Much has been made of the late date at which these proposals have been put forward. It is five years since Boris strode into City Hall on horseback leading a populist cavalry against ‘Red’ Ken and only three years until the next Mayoral election. It’s possible that the plan has been timed so that only a few of the proposals actually come into fruition. The safe bet would be that the transport reforms will pass, but the aim of building 400,000 new homes may not. After all this city is not for the poor, it’s for the wealth-creators in Canary Wharf. The London working-class find themselves battered by such regressive taxes as VAT and the exorbitant travel fares which absorb so much of the wage packet. Meanwhile the housing benefit reforms are likely to force many out of their homes as the question of extreme rents remains unanswered and even unacknowledged.
 
Take note, the so-called plan to build 400,000 new homes for the next decade amounts to releasing more publicly-owned land to be developed (probably by private companies) combined with greater borrowing for local government to boost building projects and a ‘use it or lose it’ measure to ensure private investment leads to development. The Mayor advocates the devolution of power – particularly over property taxes – to City Hall in order to further facilitate greater investment. All the while Boris Johnson argues that there is nothing to be gained from regulating the financial colossus in the City. It would seem this is more of a plan for profitability than anything else. It’s possible then that the houses may be built, but in what form we can only speculate. We can gauge as much from the fact that City Hall approved the construction of a block of luxury flats in Elephant & Castle as part of a billion-pound gentrification project. Just as we can expect similar efforts in Hammersmith around the Westfield centre where land values have risen. It’s plausible that the local working-class will be pushed out to make way for very nice houses for the more bourgeois.
 
With all this in mind, it seems there is an uncertain future for the Conservative Party with its shrunken talent pool. It seems probably that Cameron will hold onto his position simply because there isn’t a serious contender to unseat him. That goes for Ed Miliband, who poses little serious opposition to Cameron’s government in terms of policy.
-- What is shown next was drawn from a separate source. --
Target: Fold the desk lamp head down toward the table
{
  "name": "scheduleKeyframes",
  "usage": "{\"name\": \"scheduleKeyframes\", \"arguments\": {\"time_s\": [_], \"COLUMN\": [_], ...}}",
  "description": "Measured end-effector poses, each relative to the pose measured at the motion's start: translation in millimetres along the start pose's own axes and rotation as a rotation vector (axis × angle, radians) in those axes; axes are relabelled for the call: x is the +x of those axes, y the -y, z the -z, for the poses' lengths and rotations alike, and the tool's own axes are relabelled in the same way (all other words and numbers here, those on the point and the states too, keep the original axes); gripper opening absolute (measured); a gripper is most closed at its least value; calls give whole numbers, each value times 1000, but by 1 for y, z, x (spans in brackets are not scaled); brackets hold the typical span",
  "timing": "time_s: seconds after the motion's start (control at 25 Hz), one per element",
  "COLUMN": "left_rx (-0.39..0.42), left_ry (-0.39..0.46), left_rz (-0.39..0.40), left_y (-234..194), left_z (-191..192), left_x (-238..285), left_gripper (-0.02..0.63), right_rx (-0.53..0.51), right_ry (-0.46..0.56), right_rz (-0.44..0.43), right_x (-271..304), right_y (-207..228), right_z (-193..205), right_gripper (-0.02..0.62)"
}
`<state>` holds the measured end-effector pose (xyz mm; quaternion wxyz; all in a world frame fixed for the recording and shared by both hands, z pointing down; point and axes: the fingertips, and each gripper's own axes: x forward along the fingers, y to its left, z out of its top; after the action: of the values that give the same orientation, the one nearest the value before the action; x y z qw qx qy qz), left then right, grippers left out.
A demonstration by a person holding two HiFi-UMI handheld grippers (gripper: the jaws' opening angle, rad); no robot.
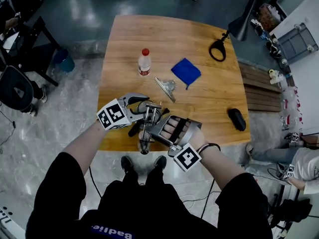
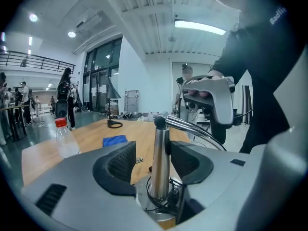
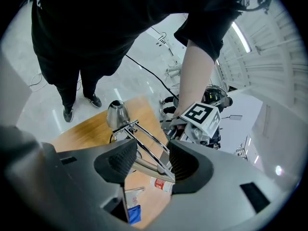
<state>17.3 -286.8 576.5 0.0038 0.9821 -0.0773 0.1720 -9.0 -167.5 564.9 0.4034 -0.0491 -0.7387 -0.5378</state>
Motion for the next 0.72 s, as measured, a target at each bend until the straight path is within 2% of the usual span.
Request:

We can thank the Labour Party for helping to keep Margaret Thatcher in office for 11 years and we shouldn’t shirk to place the blame where’s its due come 2015. Not that we should really care that the Conservative Party seems a bit short of an effective leader, as it has been since the hag was slain, as what’s really lacking is opposition. The economy is still struggling to drag itself out of this slump, for the ruling-class there aren’t any clear answers at hand. Likewise, there aren’t any obvious ways for the Establishment to circumvent the problems incurred by economic crisis and electoral despair. In short, the signs of disarray within the Conservative Party are to be welcomed as much as the timidity of Labour and Lib Dem is to be despised.

This article was originally posted on the Third Estate on June 15th 2013.